* Exercise prompt
Each line below from the one containing "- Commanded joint" through the one containing "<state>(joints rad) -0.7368" should be output exactly as it stands, and no other line should appear.

* Data extract
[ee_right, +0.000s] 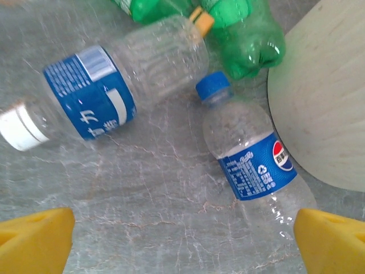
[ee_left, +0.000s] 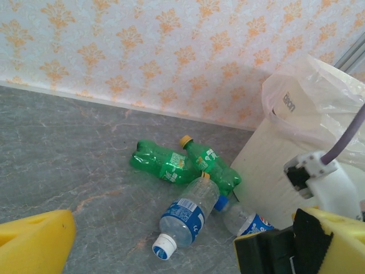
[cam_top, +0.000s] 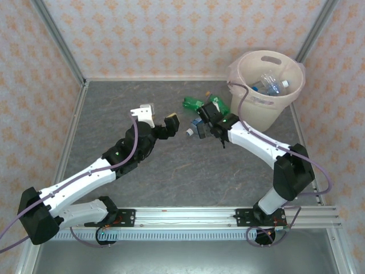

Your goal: Put the plastic bottles in the bin

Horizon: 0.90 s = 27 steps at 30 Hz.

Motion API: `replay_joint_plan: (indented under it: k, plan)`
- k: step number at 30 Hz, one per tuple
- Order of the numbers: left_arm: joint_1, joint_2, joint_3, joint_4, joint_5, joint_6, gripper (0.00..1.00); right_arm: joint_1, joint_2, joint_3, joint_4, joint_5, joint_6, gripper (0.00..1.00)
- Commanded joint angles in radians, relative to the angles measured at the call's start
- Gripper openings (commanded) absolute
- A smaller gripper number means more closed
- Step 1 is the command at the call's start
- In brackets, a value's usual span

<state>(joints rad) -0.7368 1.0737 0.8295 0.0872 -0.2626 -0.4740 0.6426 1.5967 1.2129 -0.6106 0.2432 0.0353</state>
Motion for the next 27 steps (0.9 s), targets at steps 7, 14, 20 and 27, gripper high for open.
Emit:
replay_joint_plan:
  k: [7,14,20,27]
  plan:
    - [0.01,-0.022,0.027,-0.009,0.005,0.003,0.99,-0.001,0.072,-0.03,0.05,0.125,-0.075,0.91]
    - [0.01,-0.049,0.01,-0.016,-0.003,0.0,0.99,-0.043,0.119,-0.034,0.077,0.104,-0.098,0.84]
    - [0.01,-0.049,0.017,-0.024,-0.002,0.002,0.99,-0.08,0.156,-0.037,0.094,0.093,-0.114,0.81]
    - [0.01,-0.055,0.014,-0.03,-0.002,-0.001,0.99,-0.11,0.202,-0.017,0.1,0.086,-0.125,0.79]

* Task solution
- Commanded joint angles in radians, relative to the angles measured at the call's start
- Gripper openings (commanded) absolute
- A smaller gripper number means more closed
- Step 1 is the command at the call's start
- In brackets, a value's usual span

<state>(joints rad) -0.7368 1.0737 0.8295 0.0872 -0.2626 -0.4740 0.6426 1.5967 1.2129 -0.6106 0.2432 0.0353</state>

The exercise is complete.